## Task to carry out
Look below. Copy each line that has "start" in it.

## Collected data

##########

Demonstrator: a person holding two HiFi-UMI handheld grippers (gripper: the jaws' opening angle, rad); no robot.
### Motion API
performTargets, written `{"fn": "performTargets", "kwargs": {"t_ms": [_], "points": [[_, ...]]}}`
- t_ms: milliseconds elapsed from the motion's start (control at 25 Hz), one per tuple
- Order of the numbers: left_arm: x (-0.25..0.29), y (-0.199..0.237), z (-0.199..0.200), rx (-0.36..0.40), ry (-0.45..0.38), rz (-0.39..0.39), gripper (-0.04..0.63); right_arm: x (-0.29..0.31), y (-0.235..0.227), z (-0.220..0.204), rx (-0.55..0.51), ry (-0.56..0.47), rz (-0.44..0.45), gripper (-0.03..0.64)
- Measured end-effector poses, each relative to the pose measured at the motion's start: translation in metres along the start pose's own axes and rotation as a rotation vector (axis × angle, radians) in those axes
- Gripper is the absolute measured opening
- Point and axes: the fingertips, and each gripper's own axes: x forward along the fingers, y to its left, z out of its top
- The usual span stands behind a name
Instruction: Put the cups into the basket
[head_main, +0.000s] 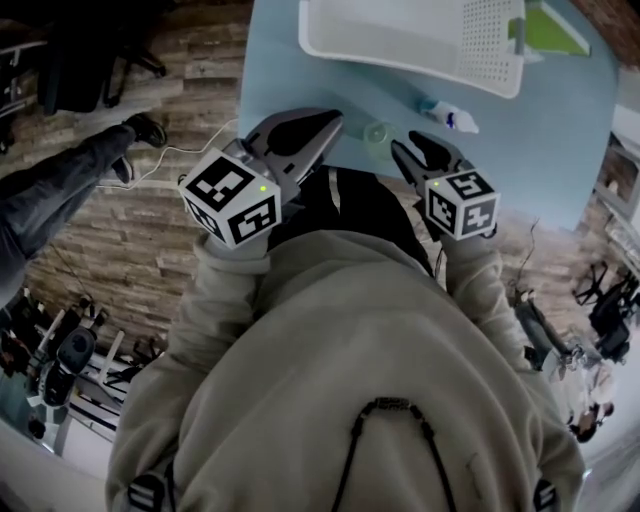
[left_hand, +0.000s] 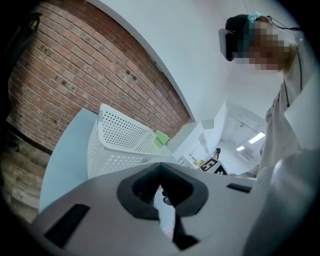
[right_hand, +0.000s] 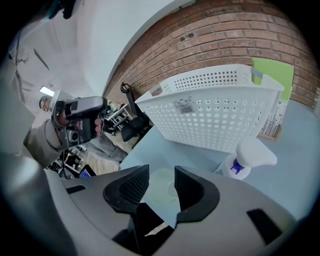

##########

## Answer to this problem
- t_ms: milliseconds elapsed from the motion's start (control at 25 Hz), one per tuple
- Measured end-effector poses, each relative to the pose measured at the motion's start: translation in metres along the start pose's own axes and rotation as a rotation vector (axis × angle, radians) in those axes

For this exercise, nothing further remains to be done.